Cosa c’è dietro l’angolo? Uso il titolo di una storica trasmissione televisiva di Maurizio Costanzo per porre la domanda che aleggia nella mente di tutti i cittadini in queste ore. Abbiamo assistito a un terremoto elettorale e non ho paura di esagerare nell’usare questa parola perché le elezioni amministrative sono state un test nazionale e il loro impatto sarà di gran lunga più grande di quel che pensa il Palazzo.

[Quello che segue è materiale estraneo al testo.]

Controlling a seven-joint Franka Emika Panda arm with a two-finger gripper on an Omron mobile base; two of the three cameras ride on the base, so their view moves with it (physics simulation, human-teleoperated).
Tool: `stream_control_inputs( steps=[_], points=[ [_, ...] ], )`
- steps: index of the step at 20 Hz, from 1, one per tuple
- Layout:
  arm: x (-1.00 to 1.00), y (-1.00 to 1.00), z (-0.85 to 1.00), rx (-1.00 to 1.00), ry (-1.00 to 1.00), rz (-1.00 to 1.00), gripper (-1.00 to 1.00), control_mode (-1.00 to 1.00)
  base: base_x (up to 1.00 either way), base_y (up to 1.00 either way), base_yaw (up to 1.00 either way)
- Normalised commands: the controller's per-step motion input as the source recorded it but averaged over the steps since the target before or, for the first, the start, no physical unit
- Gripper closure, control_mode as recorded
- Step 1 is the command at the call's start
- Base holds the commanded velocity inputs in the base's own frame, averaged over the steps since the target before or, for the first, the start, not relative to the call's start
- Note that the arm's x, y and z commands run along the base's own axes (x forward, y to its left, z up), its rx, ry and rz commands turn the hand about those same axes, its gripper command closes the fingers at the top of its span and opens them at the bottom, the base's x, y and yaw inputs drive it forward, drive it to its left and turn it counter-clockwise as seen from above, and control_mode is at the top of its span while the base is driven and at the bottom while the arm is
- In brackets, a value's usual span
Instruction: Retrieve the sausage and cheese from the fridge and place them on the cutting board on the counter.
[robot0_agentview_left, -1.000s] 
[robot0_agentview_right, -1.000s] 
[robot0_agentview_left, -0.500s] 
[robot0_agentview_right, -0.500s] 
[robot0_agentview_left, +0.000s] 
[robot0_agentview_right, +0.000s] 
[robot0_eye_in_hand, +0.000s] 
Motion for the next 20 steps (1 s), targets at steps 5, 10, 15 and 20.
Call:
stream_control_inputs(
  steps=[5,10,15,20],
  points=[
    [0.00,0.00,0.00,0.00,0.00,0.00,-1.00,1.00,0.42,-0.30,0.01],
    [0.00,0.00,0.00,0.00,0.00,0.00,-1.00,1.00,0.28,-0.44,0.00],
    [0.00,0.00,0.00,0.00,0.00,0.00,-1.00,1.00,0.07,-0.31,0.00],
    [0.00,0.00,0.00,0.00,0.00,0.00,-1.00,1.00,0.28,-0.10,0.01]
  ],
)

Lo scenario può essere così riassunto: Berlusconi ha perso le elezioni, la sua politicizzazione del voto è stata insufficiente per convincere gli elettori di Milano a votare la Moratti; il centrodestra ha subìto un forte arretramento al Nord; la Lega vede per la prima volta uno stop serio alla sua strategia di espansione nordista; il popolo delle partite Iva e delle piccole imprese s’è risvegliato e senza un abbassamento della pressione fiscale vota da altre parti; il centrosinistra gioisce per la breccia di Pisapia ma a sua volta è tra l’incudine della sinistra radicale che impone al Pd i suoi candidati e il martello di una perdita di voti costante; il Terzo Polo è già Quarto, Fini è un marziano; l’Udc è superata ovunque o quasi dai Grillini; il voto di protesta, il voto non coalizzato, il voto giustizialista, gonfia le urne ma è quasi sempre sterile e non produce alternativa di governo. In queste condizioni, cari lettori de Il Tempo, senza opportune correzioni e azioni politiche, dietro l’angolo c’è il caos e se facciamo un paio di logiche considerazioni sul futuro prossimo vedrete che non andremo lontani dalla realtà. Tra due settimane ci saranno i ballottaggi, un secondo round dove per il centrodestra tutto è in salita. Un recupero della Moratti su Pisapia a Milano è davvero difficile, sarebbe un miracolo.